Three days that I'm fighting the same problem.
Three days on the same bugs. Fix one thing, break another. Fix that one, the first thing breaks again. The kind of loop where you start wondering if the code is haunted.
My second instinct (honestly, not the first) was to blame the model. "Claude Code is generating garbage, time to switch to Codex. The model is broken. Classic β soon as there's traffic they nerf it."
It wasn't broken. I made a rookie mistake. And I'm going to walk you through exactly which one, because if you're working with Claude Code on a real project, you're probably making it too.
TL;DR: Five independent systems were reading and writing the same field, each with its own regex, none knowing what the others were doing. No sequential integration test. Every fix was provisional by design. The model was fine. The architecture was the bomb.
Commit 9. Same Bug. Different Fix.
The pipeline was straightforward on paper. An ecommerce client pushing product descriptions to four channels: WooCommerce (main site), Threads, a partner API, and a distributor CSV feed. One source, four outputs. A single product_content field held everything (images, internal links, HTML formatting, alt texts, source metadata).

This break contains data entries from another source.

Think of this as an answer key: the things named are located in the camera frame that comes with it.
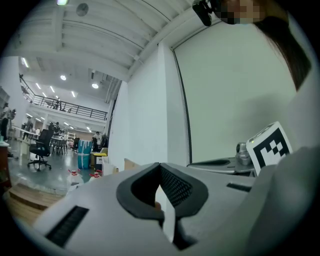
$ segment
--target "ceiling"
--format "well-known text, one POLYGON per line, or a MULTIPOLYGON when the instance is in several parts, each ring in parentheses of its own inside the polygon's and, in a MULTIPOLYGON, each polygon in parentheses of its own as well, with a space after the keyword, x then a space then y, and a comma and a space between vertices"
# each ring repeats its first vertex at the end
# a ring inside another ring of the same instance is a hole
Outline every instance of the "ceiling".
POLYGON ((22 22, 4 55, 26 58, 26 81, 64 86, 59 76, 65 73, 75 91, 103 99, 107 86, 90 88, 91 69, 127 82, 168 35, 176 43, 205 28, 192 2, 69 0, 57 6, 56 0, 43 0, 22 22), (81 3, 88 4, 84 16, 76 12, 81 3))
POLYGON ((36 95, 42 96, 44 93, 48 98, 54 99, 58 96, 62 101, 67 102, 71 102, 70 99, 73 97, 71 91, 75 95, 80 93, 103 101, 107 100, 107 93, 111 92, 110 88, 114 90, 109 100, 115 100, 118 95, 121 80, 111 75, 58 59, 34 56, 26 58, 26 61, 28 67, 22 64, 20 58, 19 72, 23 74, 23 79, 36 95), (66 76, 66 80, 62 80, 61 75, 66 76), (98 88, 93 88, 92 84, 97 84, 98 88))

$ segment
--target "wooden platform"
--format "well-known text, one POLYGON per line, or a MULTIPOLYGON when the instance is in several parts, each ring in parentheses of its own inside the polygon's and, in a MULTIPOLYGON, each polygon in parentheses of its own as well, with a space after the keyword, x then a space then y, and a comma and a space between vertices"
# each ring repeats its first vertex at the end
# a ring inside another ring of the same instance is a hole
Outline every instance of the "wooden platform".
POLYGON ((33 208, 45 210, 62 196, 42 192, 22 184, 17 184, 9 189, 10 197, 33 208))
POLYGON ((29 225, 48 207, 59 201, 63 196, 49 194, 22 184, 9 189, 9 197, 5 202, 11 214, 29 225))
POLYGON ((33 208, 31 206, 25 205, 18 200, 9 197, 6 201, 6 204, 12 214, 12 216, 25 221, 30 226, 34 224, 39 215, 43 212, 43 210, 39 210, 33 208))

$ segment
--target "white wall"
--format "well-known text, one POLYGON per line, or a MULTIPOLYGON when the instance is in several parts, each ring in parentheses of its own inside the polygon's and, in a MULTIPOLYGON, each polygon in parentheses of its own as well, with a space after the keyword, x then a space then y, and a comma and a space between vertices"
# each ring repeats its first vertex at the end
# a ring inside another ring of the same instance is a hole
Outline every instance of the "white wall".
POLYGON ((145 165, 188 164, 185 110, 178 70, 164 43, 122 83, 110 130, 109 158, 120 171, 124 158, 145 165))
POLYGON ((158 82, 166 89, 167 160, 187 166, 188 131, 183 92, 173 52, 164 42, 158 47, 158 70, 158 82))
POLYGON ((93 98, 90 96, 85 96, 79 93, 76 97, 69 97, 68 100, 66 100, 66 102, 104 112, 107 112, 109 109, 109 104, 105 103, 104 100, 93 98))
POLYGON ((166 104, 155 51, 128 82, 130 160, 139 165, 168 161, 166 104))
POLYGON ((10 96, 9 108, 11 110, 16 109, 16 116, 12 122, 20 127, 26 116, 29 103, 22 95, 18 61, 18 57, 3 57, 0 59, 0 86, 10 96))
POLYGON ((296 141, 284 110, 296 95, 282 56, 251 24, 216 24, 175 49, 190 119, 192 161, 233 157, 279 121, 296 141))
POLYGON ((129 132, 128 84, 122 82, 113 111, 108 146, 109 160, 119 171, 125 169, 124 158, 131 159, 129 132))

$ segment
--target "blue trash bin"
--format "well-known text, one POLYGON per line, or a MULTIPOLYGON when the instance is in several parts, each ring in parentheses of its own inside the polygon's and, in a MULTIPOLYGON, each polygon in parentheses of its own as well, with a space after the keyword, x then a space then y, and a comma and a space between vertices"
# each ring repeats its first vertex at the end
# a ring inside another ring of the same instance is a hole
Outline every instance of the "blue trash bin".
POLYGON ((80 140, 78 144, 78 168, 90 168, 90 152, 92 148, 92 141, 80 140))

Five separate systems touched that field:
- Image Handler: injects product image URLs, removes placeholders
- HTML Strip: cleans tags per channel (WooCommerce keeps HTML, Threads strips everything)
-
URL Rewriting: rewrites internal
/products/links to absolute URLs per channel - Alt Text Backfill: fills in missing alt text on all images
- Metadata Strip: removes source identifiers left over from the CMS export
Each transformation was a function. Each function had tests. Each function passed.
Commit 1: image fix. Tests green. Ship.
Commit 3: HTML stripping broke. Fixed. Tests green. Ship.
Commit 5: URLs not rewriting. Fixed. Tests green. Ship.
Commit 7: images back in double.
Commit 9: same spot. Different error message. Same root cause I still hadn't named.
Nine commits later, the bug was back. Exactly where it started.
My First Instinct Was Wrong. So Was My Second.
I spent four hours gaslighting a language model. It didn't complain. That made it worse.
First instinct: reread my own code. I went through every function twice. Everything looked correct. Each transformation did exactly what it claimed to do. Clean logic. Readable. No obvious side effects.
So I moved to instinct two. You know where this is going.
"The model is generating code that eats itself. The context window is polluted. It's forgetting what it fixed three sessions ago."
I started reformulating the bug with more emphasis in my prompts. Pasting more context. At some point I switched to a different model to see if the output changed. Spent about four hours in this loop.
Cool.
The humiliating part: the model was coding exactly what I asked it to maintain. The problem wasn't in how it wrote the code. The problem was in what I asked it to maintain. Five separate functions, each written in isolation, each tested in isolation, each correct in isolation. Nobody asked whether they'd interfere when run in sequence on the same string.
I hadn't asked. So Claude hadn't tested for it. That's not a model failure. That's a spec failure.
Blaming the model isn't irrational, by the way. LLMs do produce specific categories of systemic bugs: stale context across sessions, inconsistent naming conventions, duplicated logic that diverges silently. Those are real patterns. This wasn't one of them. The model was delivering exactly what I specified. What I specified was incomplete.
I changed models to see. The bug was still there. Obviously.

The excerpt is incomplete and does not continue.